Let’s start with the simple linear version:

\[ Y = \beta_0 + \beta_1(X-Cutoff) + \beta_2Treated + \]

\[ \beta_3Treated\times(X-Cutoff)+\varepsilon \]

  • This formulation basically allows there to be two lines: one to the left of the cutoff ( \(\beta_0 + \beta_1(X-Cutoff)\) ), and one to the right ( \((\beta_0 + \beta_2) + (\beta_1 + \beta_3)(X-Cutoff)\) )
  • The jump at the cutoff is given by \(\beta_2\) - that’s our RDD estimate
  • We use \(X\) relative to the cutoff so that we can easily locate the jump in the \(\beta_2\) coefficient

Regression Discontinuity in Regression

Choices!

  • This is of course the simplest version!
  • Things to consider:
  • Bandwidth
  • Functional form
  • Controls

Bandwidth

  • The idea of RDD is that people just around the cutoff are very much comparable
  • Basically random if your test score is 79 vs. 81 if the cutoff is 80, for example
  • So people far away from the cutoff aren’t too informative! At best they help determine the slope of the fitted lines
  • So… drop ’em!

Bandwidth

  • RDD generally uses data only from the observations in a given range around the cutoff
  • (Or at least weights them less the further away they are from cutoff)
  • How wide should the bandwidth be?
  • There’s a big wide literature on optimal bandwidth selection which balances the addition of bias (from adding people far away from the cutoff who may have back doors) vs. variance (from adding more people so as to improve estimator precision)
  • We won’t be doing this by hand, we can often rely on an RDD command to do this for us

Functional Form

  • Why fit a straight line on either side? If the true relationship is curvy this will give us the wrong result!
  • We can be much more flexible! As long as we fit some sort of line on either side, we can look for the jump
  • One way to do this is with polynomials ( \(\tilde{X} = X-Cutoff\), \(T = Treated\) ):

\[ Y = \beta_0 + \beta_1\tilde{X} + + \beta_2 \tilde{X}^2 + \beta_3T + \beta_4\tilde{X}T + + \beta_5 \tilde{X}^2T+\varepsilon \]

Functional Form

  • (by the way, you can take this basic interaction-with-cutoff design idea and use it to look at how anything changes before and after cutoff, not just the level of \(Y\)! You could look at how the slope changes (“regression kink”), or how some other identified effect changes, or just about anything! The beauty of flexible design)

Functional Form

  • The interpretation is the same as before - look for the jump!
  • We do want to be careful with polynomials though, and not add too many
  • Remember, the more polynomial terms we add, the stranger the behavior of the line at either end of the range of data
  • And the cutoff is at the far-right end of the pre-cutoff data and the far-left end of the post-cutoff data!
  • So we can get illusory effects generated by having too many terms

Functional Form

  • A common approach is to use non-parametric regression or local linear regression
  • This doesn’t impose any particular shape! And it’s easy to get a prediction on either side of the cutoff
  • This allows for non-straight lines without dealing with the issues polynomials bring us

Different Functional Forms

  • Let’s look at the same data with a few different functional forms
  • Remember, the RDD effect is the jump at the cutoff. The TRUE effect here will be \(.3\), and the TRUE model is an order-2 polynomial
tb <- tibble(Running = runif(200)) %>%
  mutate(Y = 1.5*Running - .6*Running^2 + .3*(Running > .5) + rnorm(200, 0, .25)) %>%
  mutate(RC = Running - .5, Treated = Running > .5)
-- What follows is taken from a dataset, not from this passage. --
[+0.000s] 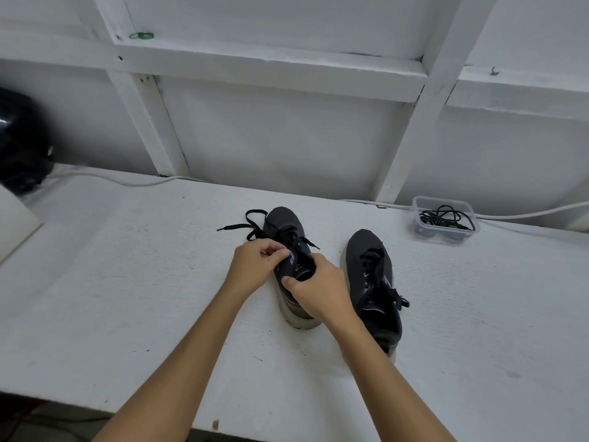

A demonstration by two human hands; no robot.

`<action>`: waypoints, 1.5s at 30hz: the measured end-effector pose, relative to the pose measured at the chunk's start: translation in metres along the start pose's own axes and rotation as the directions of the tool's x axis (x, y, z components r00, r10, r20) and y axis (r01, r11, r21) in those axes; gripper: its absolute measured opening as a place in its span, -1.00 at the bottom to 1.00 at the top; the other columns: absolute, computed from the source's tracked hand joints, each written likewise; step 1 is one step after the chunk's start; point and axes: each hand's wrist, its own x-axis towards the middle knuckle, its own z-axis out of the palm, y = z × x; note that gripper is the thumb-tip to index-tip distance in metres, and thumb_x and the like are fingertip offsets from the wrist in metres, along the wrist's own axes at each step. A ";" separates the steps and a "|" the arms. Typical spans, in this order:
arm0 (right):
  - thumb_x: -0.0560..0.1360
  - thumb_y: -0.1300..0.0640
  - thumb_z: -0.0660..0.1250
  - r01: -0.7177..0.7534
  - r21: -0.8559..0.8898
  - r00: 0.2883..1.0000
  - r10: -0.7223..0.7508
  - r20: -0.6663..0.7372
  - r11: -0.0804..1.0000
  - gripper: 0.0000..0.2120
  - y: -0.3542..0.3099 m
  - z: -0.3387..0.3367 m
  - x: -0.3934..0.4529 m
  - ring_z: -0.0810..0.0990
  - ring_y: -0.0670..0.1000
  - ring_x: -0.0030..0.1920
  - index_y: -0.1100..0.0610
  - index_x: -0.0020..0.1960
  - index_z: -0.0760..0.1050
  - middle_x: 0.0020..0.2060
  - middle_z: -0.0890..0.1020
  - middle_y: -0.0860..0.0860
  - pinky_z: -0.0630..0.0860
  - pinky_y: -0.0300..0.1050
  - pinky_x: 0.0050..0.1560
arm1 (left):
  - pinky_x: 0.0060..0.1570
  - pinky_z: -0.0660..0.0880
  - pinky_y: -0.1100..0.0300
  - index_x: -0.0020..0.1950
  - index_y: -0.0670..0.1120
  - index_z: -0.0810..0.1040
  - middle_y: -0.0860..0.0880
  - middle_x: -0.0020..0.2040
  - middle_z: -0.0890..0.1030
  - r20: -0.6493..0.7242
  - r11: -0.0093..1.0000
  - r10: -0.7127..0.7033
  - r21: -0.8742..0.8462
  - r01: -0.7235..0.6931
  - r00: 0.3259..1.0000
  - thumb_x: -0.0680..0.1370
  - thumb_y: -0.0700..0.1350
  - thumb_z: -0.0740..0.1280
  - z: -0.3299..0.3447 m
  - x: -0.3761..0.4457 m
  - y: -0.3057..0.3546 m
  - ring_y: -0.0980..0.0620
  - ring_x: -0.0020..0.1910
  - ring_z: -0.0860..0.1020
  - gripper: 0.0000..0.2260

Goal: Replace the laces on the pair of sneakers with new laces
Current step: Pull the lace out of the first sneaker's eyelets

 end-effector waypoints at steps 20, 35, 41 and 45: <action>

Different Functional Forms

Different Functional Forms

Different Functional Forms

Different Functional Forms

Different Functional Forms

Different Functional Forms

Functional Form:

So:

  • Avoid higher-order polynomials
  • Even the “true model” can be worse than something simpler sometimes (although if I rerun this with different random data, linear > squared doesn’t always remain true)
  • (And fewer terms makes more sense too once we apply a bandwidth and zoom in)
  • Be very suspicious if your fit veers wildly off right aroud the cutoff
  • Consider a nonparametric approach

Controls

  • Generally you don’t need control variables in an RDD
  • If the design is valid, you’ve closed all back doors. That’s sort of the whole point!
  • Although maybe we want some if we have a wide bandwidth - this will remove some of the bias
  • Still, we can get real value from having access to control variables. How?

Controls

  • Control variables allow us to perform placebo tests of our RDD model
  • RDD should close all back doors… but what if it doesn’t? What if we missed something
  • We can rerun our RDD model, but simply use a control variable as the outcome
  • If we find an effect… uh oh, that shouldn’t happen! (outside of the levels expected by normal sampling variation)
  • You can run these for every control variable you have!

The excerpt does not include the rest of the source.